In the macaque brain, projections from distant, interconnected cortical areas converge in specific zones of the striatum. For example, specific zones of the motor putamen are targets of projections from frontal motor, inferior parietal, and ventrolateral prefrontal hand-related areas and thus are integral part of the so-called "lateral grasping network." In the present study, we analyzed the laminar distribution of corticostriatal neurons projecting to different parts of the motor putamen. Retrograde neural tracers were injected in different parts of the putamen in 3 Macaca mulatta (one male) and the laminar distribution of the labeled corticostriatal neurons was analyzed quantitatively. In frontal motor areas and frontal operculum, where most labeled cells were located, almost everywhere the proportion of corticostriatal labeled neurons in layers III and/or VI was comparable or even stronger than in layer V. Furthermore, within these regions, the laminar distribution pattern of corticostriatal labeled neurons largely varied independently from their density and from the projecting area/sector, but likely according to the target striatal zone. Accordingly, the present data show that cortical areas may project in different ways to different striatal zones, which can be targets of specific combinations of signals originating from the various cortical layers of the areas of a given network. These observations extend current models of corticostriatal interactions, suggesting more complex modes of information processing in the basal ganglia for different motor and nonmotor functions and opening new questions on the architecture of the corticostriatal circuitry.
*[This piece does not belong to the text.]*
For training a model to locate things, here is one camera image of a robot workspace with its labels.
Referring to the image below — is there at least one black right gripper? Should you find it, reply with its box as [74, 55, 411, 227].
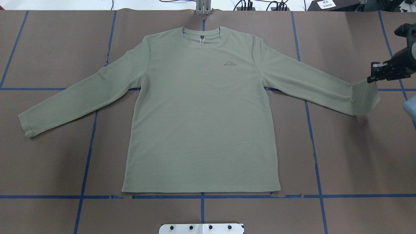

SIGNIFICANCE STATEMENT Projections from the ipsilateral cerebral cortex are the major source of input to the striatum. Previous studies have provided evidence for distinct zones of the putamen specified by converging projections from specific sets of interconnected cortical areas. The present study shows that the distribution of corticostriatal neurons in the various layers of the primary motor and premotor areas varies depending on the target striatal zone. Accordingly, different striatal zones collect specific combinations of signals from the various cortical layers of their input areas, possibly differing in terms of coding, timing, and direction of information flow (e.g., feed-forward, or feed-back).

在猕猴大脑中，来自遥远、相互连接的皮层区域的投影会聚在纹状体的特定区域。例如，运动壳核的特定区域是额叶运动、下顶叶和腹外侧前额叶手相关区域的投射目标，因此是所谓的“横向抓握网络”的组成部分。在本研究中，我们分析了投射到运动壳核不同部位的皮质纹状体神经元的层流分布。逆行神经示踪剂注射到3只猕猴壳核的不同部位（一名男性）和标记的皮质纹状体神经元的层流分布进行了定量分析。在大多数标记细胞所在的额叶运动区和额叶盖中，几乎所有地方，III 和/或 VI 层中皮质纹状体标记神经元的比例与 V 层相当甚至更强。 此外，在这些区域内，层流分布模式皮质纹状体标记神经元的数量在很大程度上独立于它们的密度和投影区域/扇区而变化，但可能根据目标纹状体区域而变化。因此，目前的数据表明，皮层区域可能以不同的方式投射到不同的纹状体区域，这些区域可以成为源自给定网络区域的各个皮层层的特定信号组合的目标。

重要性声明来自同侧大脑皮层的投射是纹状体输入的主要来源。先前的研究已经为特定的相互连接的皮层区域的特定集合的投影所指定的壳核的不同区域提供了证据。本研究表明，皮质纹状体神经元在初级运动区和运动前区的各个层中的分布因目标纹状体区而异。因此，不同的纹状体区从其输入区域的各个皮层层收集信号的特定组合，可能在编码、时间和信息流方向（例如，前馈或反馈）方面有所不同。